On 31/10/18 12:19, Nikos Alexandris wrote:
* Veronica Andreo <veroandreo@gmail.com> [2018-10-31 00:23:57 +0100]:
Hi devs,
Hi Vero,
(not a real dev, but I'll share what I think)
I'm writing to ask how do one determine the best number of classes/clusters
in a set of unsupervised classifications with different k in GRASS?
You already know better than me I guess, but I'd like to refresh my mind
on all this a bit.
I guess the only way to tell if the number of classes is "best", is to
judge yourself by inspecting the "quality" of the clusters returned.
One way to tell would be to compute the "error of clusters" which would
be the overall distance between the points that are assigned to a
cluster and its center. I guess comparing the overall errors between
different clustering settings (or even algorithms?), would give an idea
about how close points are around the centers of clusters.
Maybe we could implement something like this.
(All this I practiced during an generic Algorithmic Thinking course. I
guess it's applicable in our "domain" too.)
I use i.cluster with different number of classes and then i.maxlik that uses a
modified version of k-means according to the manual page. Now, I would like
to know which unsup classif is the best within the set.
Sorry, I guess I have to read up: what is "unsup classif"?
I check the i.cluster reports (looking for separability) and then explored the
rejection maps. But none of those seems to work as a crisp and clear
indicator. BTW, does anyone know which separability index does i.cluster
use?
I am interested to learn about the distance measure too.
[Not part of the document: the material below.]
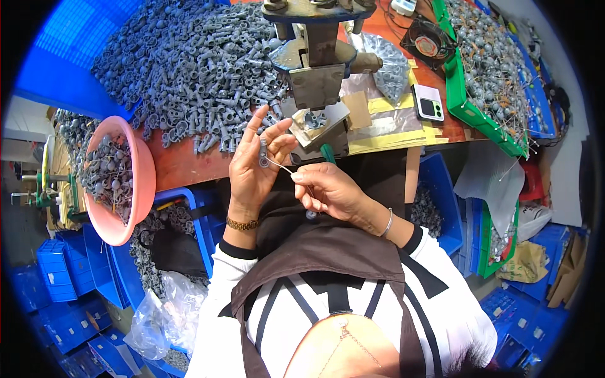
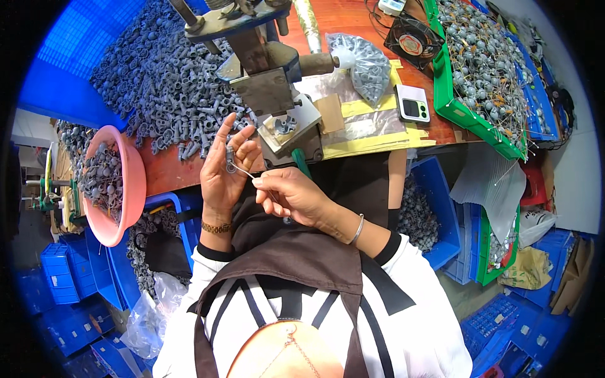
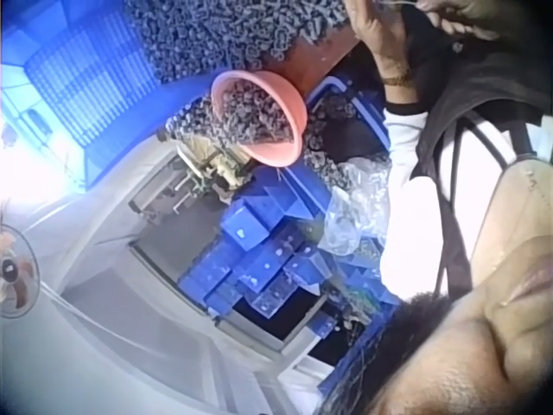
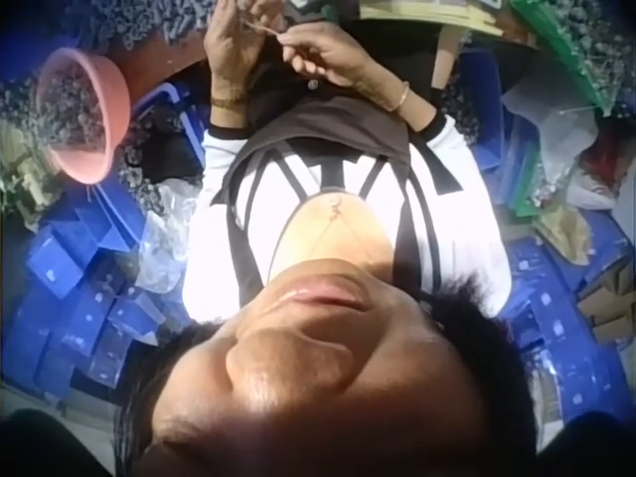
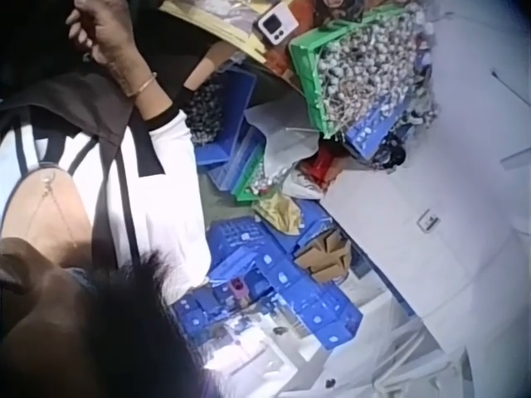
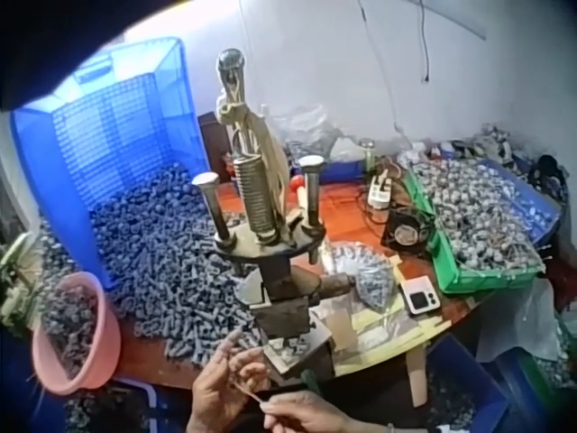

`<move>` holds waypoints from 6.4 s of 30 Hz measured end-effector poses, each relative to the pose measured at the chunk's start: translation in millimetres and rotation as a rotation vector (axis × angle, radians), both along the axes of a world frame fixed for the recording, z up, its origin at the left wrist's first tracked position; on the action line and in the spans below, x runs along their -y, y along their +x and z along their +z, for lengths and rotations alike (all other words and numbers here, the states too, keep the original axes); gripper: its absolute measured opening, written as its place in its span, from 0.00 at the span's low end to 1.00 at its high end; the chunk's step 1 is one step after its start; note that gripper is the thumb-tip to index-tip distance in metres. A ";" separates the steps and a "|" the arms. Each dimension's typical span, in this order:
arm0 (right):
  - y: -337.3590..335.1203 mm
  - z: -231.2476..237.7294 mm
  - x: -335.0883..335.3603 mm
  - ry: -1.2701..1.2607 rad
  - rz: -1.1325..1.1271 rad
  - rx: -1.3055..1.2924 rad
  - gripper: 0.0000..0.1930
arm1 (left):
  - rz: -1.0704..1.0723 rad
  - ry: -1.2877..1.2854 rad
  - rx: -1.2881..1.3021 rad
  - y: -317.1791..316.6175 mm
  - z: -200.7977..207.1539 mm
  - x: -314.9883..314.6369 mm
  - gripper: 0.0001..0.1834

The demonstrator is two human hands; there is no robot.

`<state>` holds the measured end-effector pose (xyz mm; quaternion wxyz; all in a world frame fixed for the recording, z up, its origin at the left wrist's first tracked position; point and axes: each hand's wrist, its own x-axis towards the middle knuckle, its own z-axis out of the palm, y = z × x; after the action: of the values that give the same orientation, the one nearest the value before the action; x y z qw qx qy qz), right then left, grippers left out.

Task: Assembling small components using a manual press machine on a factory floor.

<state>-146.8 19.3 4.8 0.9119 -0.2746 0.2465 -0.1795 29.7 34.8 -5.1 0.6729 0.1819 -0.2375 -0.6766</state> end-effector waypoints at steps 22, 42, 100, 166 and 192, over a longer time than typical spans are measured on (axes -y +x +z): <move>3.9 -5.8 -2.4 -0.051 -0.023 0.048 0.16 | 0.423 -0.477 1.345 -30.2 16.1 -36.1 0.25; -7.1 -4.7 23.6 -0.659 -0.439 -0.072 0.07 | 0.539 -0.217 1.616 -40.1 21.6 -18.7 0.14; -394.8 20.6 331.1 -0.547 -1.313 -0.113 0.10 | 1.414 0.251 1.051 230.1 61.3 -99.5 0.22; 23.4 5.9 5.3 -0.318 -0.132 -0.116 0.15 | 0.521 0.254 0.382 35.0 -2.5 8.6 0.10; 25.3 19.7 -3.3 -0.861 -0.305 -0.238 0.14 | 0.445 0.169 0.831 -11.3 36.0 -9.2 0.08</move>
<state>-121.5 22.6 24.5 0.6440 -0.6070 0.2898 -0.3645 18.4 44.0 30.9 0.6324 0.5372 -0.3858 -0.4033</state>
I am looking
at the source code of `i.cluster`. And then, searching around, I think
it's this file:
grasstrunk/lib/cluster/c_sep.c
and I/we just need to identify which distance it measures.
i.cluster uses a simple k-means approach based on the spectral euclidean distance between pixels or between pixels and existing clusters. By including a min cluster size and a min cluster separation parameter, total number of clusters might change which is different from a classical k-means.
i.cluster also works on a sample of the image pixels to define the clusters, so there is no guarantee that the clusters it identifies would be those one would find if using all pixels, but AFAIK it is generally reasonable close to justify the pay-off as it provides greater speed.
i.maxlik does not interfere in the clustering part. It uses the signatures of classes provided as input (possibly the signatures of the clusters if the input is the output of i.cluster) to then assign each pixel to one of the classes. The reject map of i.maxlik allows you see the probability of a pixels membership in the chosen class. It does not really allow you to measure cluster "quality", nor ideal number of clusters (well you could try with many different cluster numbers and then chose the one where the reject map values are the lowest on average).
If you want to use a very simple approach to Nikos' suggestion of calculating the error, you could use something like this:
- For each i.cluster + i.maxlik result:
- For each original band
- Create new pseudo band with mean values of the
original band per cluster (r.stats.zonal)
- Calculate euclidean distance in spectral space of each pixel
to its cluster (r.mapcalc):
(pixel_value_band1 - r.stats.zonal result on band 1)^2 +
(pixel_value_band2 - r.stats.zonal result on band 2)^2 +
etc
- Calculate mean euclidean distance on the result of (or median,
or whatever you are looking for) (r.univar)
- Identify the i.cluster + i.maxlik result that reaches the best score
Moritz